The root of the tree is memory as seen from the CPU's viewpoint (the system
bus). Nodes in the tree represent other buses, memory controllers, and
memory regions that have been rerouted. Leaves are RAM and MMIO regions.
Types of regions
----------------
There are four types of memory regions (all represented by a single C type
MemoryRegion):
- RAM: a RAM region is simply a range of host memory that can be made available
to the guest.
- MMIO: a range of guest memory that is implemented by host callbacks;
each read or write causes a callback to be called on the host.
- container: a container simply includes other memory regions, each at
a different offset. Containers are useful for grouping several regions
into one unit. For example, a PCI BAR may be composed of a RAM region
and an MMIO region.
A container's subregions are usually non-overlapping. In some cases it is
useful to have overlapping regions; for example a memory controller that
can overlay a subregion of RAM with MMIO or ROM, or a PCI controller
that does not prevent card from claiming overlapping BARs.

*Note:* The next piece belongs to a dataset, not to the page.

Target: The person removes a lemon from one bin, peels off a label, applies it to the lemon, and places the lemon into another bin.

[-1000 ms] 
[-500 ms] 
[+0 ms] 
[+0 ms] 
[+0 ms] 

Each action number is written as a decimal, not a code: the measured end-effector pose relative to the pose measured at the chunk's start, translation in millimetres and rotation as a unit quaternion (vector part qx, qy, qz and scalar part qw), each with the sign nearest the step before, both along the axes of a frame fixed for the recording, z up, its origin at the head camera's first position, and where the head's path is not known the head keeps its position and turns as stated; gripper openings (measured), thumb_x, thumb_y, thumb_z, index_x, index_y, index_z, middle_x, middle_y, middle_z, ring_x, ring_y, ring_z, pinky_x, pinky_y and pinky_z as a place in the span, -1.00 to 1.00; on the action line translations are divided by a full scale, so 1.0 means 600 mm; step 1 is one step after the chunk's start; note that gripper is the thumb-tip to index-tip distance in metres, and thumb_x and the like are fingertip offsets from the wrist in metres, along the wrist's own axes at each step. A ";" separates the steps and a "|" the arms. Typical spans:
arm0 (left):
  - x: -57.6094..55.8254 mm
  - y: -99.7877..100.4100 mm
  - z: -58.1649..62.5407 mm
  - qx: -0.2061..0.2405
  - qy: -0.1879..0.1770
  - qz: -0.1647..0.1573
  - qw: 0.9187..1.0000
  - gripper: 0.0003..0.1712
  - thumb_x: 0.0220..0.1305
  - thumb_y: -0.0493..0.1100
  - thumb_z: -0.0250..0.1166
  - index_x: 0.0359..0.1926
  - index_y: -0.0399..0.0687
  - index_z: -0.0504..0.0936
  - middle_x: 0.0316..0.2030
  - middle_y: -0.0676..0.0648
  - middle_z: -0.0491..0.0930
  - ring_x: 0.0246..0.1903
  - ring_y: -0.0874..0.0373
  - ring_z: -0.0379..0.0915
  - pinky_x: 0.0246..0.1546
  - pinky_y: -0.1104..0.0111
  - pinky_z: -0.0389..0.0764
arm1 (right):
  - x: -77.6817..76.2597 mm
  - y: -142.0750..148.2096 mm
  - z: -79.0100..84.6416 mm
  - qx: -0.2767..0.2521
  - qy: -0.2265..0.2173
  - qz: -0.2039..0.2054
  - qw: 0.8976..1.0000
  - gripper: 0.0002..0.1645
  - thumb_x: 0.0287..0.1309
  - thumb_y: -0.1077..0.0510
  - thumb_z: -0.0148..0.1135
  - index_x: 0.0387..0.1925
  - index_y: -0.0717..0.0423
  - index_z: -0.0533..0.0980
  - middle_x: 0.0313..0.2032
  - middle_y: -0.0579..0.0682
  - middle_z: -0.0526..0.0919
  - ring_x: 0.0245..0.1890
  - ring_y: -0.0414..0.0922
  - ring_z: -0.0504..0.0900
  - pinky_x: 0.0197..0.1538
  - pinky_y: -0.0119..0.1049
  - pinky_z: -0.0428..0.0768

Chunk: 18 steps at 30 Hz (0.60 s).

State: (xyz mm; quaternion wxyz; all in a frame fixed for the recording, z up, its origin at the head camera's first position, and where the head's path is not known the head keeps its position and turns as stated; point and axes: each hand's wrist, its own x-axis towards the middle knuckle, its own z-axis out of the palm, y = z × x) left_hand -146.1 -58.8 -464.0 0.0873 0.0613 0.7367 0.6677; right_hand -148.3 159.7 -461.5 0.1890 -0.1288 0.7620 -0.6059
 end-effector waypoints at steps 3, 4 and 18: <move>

- alias: a subsection of another region. Aliases allow a region to be
split apart into discontiguous regions. Examples of uses are memory banks
used when the guest address space is smaller than the amount of RAM
addressed, or a memory controller that splits main memory to expose a "PCI
hole". Aliases may point to any type of region, including other aliases,
but an alias may not point back to itself, directly or indirectly.
Region names
------------
Regions are assigned names by the constructor. For most regions these are
only used for debugging purposes, but RAM regions also use the name to identify
live migration sections. This means that RAM region names need to have ABI
stability.
Region lifecycle
----------------
A region is created by one of the constructor functions (memory_region_init*())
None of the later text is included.